Sunday, April 17, 2011

NaPoWriMo #15: oxymoron

Earlier in the month, NaPoWriMo.net offered this prompt: use an oxymoron as the basis for your poem. They provided a convenient link to the Serendipitous Oxymoron Maker, which generated for me among others, "miserable miracle". I filed that away in my notes, waiting for it to settle and speak to me.

Then, last night, after our public library's first annual National Poetry Month open mic, I was chatting with my friend Elizabeth about what I'd been writing lately. For the open mic, I read two older poems, as well as the newly penned Lacuna, which generated some great feedback. Elizabeth has read most of the poetry I've written about my miscarriages, and she asked if I'd written anything recently about being pregnant. I had to say no.

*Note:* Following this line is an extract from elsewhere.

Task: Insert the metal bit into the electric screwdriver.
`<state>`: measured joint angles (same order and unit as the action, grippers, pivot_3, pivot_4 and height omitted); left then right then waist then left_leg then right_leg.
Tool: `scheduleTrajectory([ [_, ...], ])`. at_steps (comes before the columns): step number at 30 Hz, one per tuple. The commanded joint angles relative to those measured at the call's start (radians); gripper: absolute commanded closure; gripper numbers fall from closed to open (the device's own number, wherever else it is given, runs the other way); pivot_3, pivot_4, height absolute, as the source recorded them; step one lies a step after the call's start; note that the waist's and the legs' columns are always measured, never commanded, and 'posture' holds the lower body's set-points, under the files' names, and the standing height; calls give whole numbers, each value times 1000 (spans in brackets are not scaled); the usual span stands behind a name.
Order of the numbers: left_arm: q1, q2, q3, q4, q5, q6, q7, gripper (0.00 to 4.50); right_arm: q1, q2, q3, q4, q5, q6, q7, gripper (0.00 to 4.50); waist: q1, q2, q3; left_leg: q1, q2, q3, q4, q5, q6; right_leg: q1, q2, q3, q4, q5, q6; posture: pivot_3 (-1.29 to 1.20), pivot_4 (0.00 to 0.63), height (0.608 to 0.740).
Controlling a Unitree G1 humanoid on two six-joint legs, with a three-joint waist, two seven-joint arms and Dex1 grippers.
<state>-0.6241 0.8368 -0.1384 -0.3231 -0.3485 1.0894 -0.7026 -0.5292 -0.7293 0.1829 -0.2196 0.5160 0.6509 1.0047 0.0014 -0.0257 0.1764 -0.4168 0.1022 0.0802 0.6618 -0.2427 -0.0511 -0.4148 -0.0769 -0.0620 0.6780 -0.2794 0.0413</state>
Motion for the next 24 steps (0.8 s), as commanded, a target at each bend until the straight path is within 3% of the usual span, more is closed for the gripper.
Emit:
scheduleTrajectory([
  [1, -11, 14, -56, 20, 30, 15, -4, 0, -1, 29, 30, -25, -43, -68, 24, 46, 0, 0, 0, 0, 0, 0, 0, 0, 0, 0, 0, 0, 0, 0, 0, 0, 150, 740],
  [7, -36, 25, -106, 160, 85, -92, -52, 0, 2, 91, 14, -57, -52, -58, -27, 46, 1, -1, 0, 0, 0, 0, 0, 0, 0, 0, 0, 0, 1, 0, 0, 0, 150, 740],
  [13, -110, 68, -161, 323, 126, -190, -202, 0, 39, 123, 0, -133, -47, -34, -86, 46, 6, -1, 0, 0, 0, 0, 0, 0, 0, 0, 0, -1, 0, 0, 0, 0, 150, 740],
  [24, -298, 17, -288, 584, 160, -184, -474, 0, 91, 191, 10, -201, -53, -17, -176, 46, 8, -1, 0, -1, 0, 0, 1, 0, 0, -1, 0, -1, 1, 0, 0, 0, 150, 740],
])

I've reflected on it lately, knowing I want to write about my pregnancy, but just not sure where I want to go with it--which is what I told Elizabeth. Well, here's a start--today I looked at "miserable miracle" and it suddenly said something.


Miserable Miracle

In this
my fifth and final pregnancy
I am reminded
of the miserable miracle
it is to bear children

how
from the moment
I feel in my gut
conscious without knowing
the presence of this life
I sense, too
a combined weight
of joy and sorrow

how
I recognize my own lack
of power to prevent
what I dread most
frees me from the burden
of trying to stop it

how
each day of nausea
when my stomach rebels
at any given sight or smell
is a gift
because it means
my child continues
to grow

how
I have learned to hope
in the face of uncertainty
because anything less than nine months
may be too short of a time
to carry a child
but it is too long to carry fear

how
my body is possessed
changing in ways
I can’t control or fathom
opening its petals
in the radiance
of its own private sun

how
my soul enlarges
in the realization
that in spite
and because of
this transformation
my heart, like my body
is stretching beyond
what it has ever known.

1 comment:

helgaruth said...

I love this - beautiful imagery. Very apt descriptions of many of the complexities of pregnancy.